Hadapt was the first such SQL-on-Hadoop solution that claimed a 100X speed-up over Hive on certain types of queries. Hadapt was spun out of the HadoopDB research project from my team at Yale and was founded by a group of Yale graduates. The basic idea was to develop a hybrid system that is able to achieve the fault-tolerant scalability of the Hive MapReduce query execution engine while leveraging techniques from the parallel database system community to achieve high performance query processing.
The intention of HadoopDB/Hadapt was never to build its own query execution layer. The first version of Hadapt used a combination of PostgreSQL and MapReduce for distributed query execution. In particular, the query operators that could be run locally, without reliance on data located on other nodes in the cluster, were run using PostgreSQL’s query operator set (although Hadapt was written such that PostgreSQL could be replaced by any performant single-node database system). Meanwhile, query operators that required data exchange between multiple nodes in the cluster were run using Hadoop’s MapReduce engine.

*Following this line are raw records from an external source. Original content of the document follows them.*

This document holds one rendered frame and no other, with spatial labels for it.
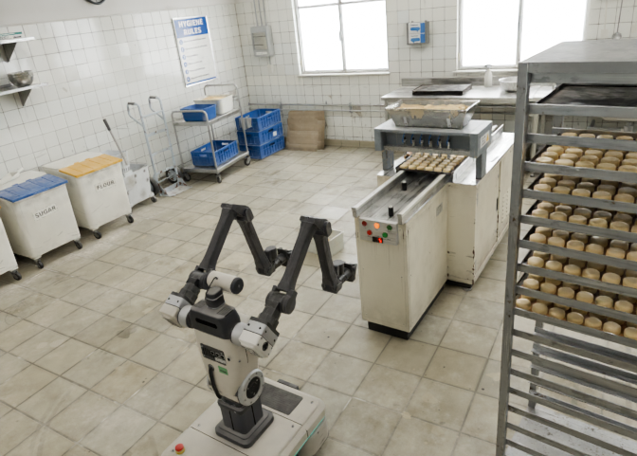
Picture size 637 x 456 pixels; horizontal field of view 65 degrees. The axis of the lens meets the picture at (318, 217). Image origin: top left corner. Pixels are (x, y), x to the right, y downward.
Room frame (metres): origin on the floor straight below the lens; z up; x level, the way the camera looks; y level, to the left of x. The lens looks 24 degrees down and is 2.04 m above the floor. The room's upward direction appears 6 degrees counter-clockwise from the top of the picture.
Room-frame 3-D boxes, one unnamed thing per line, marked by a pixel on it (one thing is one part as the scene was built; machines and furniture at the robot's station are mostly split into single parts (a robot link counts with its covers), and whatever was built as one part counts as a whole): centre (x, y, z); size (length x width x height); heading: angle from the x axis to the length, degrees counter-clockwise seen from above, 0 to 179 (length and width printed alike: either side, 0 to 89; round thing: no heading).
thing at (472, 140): (3.34, -0.84, 1.01); 0.72 x 0.33 x 0.34; 55
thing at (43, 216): (4.52, 2.72, 0.38); 0.64 x 0.54 x 0.77; 57
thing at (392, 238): (2.63, -0.34, 0.77); 0.24 x 0.04 x 0.14; 55
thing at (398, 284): (2.92, -0.55, 0.45); 0.70 x 0.34 x 0.90; 145
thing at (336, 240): (3.96, -0.02, 0.08); 0.30 x 0.22 x 0.16; 49
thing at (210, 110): (6.38, 1.36, 0.88); 0.40 x 0.30 x 0.16; 61
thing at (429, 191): (3.35, -1.02, 0.87); 2.01 x 0.03 x 0.07; 145
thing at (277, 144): (7.33, 0.72, 0.10); 0.60 x 0.40 x 0.20; 145
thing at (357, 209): (3.51, -0.78, 0.87); 2.01 x 0.03 x 0.07; 145
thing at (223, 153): (6.57, 1.29, 0.29); 0.56 x 0.38 x 0.20; 156
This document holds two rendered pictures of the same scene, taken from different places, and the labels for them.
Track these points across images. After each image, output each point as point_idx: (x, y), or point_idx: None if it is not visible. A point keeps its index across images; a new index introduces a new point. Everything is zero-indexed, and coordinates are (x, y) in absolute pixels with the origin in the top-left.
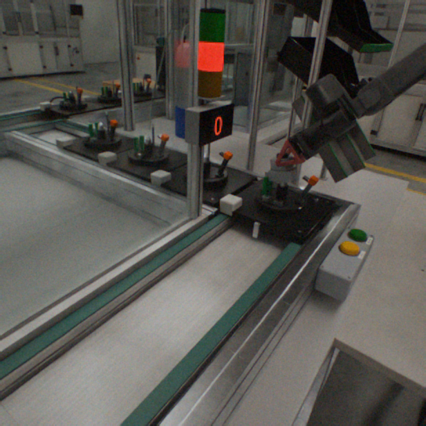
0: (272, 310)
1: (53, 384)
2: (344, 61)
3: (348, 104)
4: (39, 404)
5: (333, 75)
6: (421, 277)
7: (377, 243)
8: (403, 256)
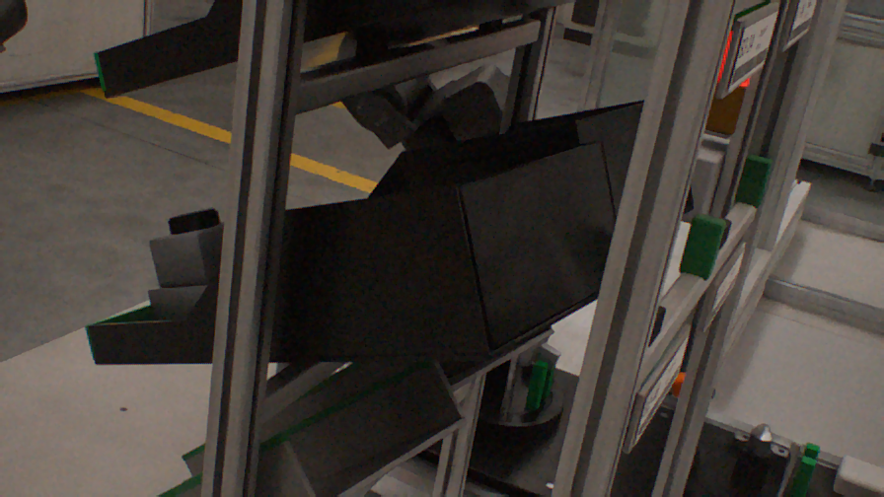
0: None
1: (678, 271)
2: (291, 266)
3: (422, 122)
4: (675, 263)
5: (484, 64)
6: (145, 395)
7: (186, 473)
8: (141, 439)

Although Hadapt was 100X faster than Hive for long, complicated queries that involved hundreds of nodes, its reliance on Hadoop MapReduce for parts of query execution precluded sub-second response time for small, simple queries. Therefore, in 2012, Hadapt started to build a secondary query execution engine called “IQ” which was intended to be used for smaller queries. The idea was that all queries would be fed through a query-analyzer layer before execution. If the query was predicted to be long and complex, it would be fed through Hadapt’s original fault-tolerant MapReduce-based engine. However, if the query would complete in a few seconds or less, it would be fed to the IQ execution engine.
In 2013 Hadapt integrated IQ with Apache Tez in order avoid redundant programming efforts, since the primary goals of IQ and Tez were aligned. In particular, Tez was designed as an alternative to MapReduce that can achieve interactive performance for general data processing applications. Indeed, Hadapt was able to achieve interactive performance on a much wider-range of queries when leveraging Tez, than what it was able to achieve previously.
Figure 1: Intertwined Histories of SQL-on-Hadoop Technology
Unfortunately Tez was not quite a perfect fit as a query execution engine for Hadapt’s needs. The largest issue was that before shipping data over the network during distributed operators, Tez first writes this data to local disk. The overhead of writing this data to disk (especially when the size of the intermediate result set was large) precluded interactivity for a non-trivial subset of Hadapt’s query workload. A second problem is that the Hive query operators that are implemented over Tez use (by default) traditional Volcano-style row-by-row iteration. In other words, a single function-invocation for a query operator would process just a single database record. This resulted in a larger number of function calls required to process a large dataset, and poor instruction cache locality as the instructions associated with a particular operator were repeatedly reloaded into the instruction cache for each function invocation. Although Hive and Tez have started to alleviate this issue with the recent introduction of vectorized operators, Hadapt still found that query plans involving joins or SQL functions would fall back to row-by-row iteration.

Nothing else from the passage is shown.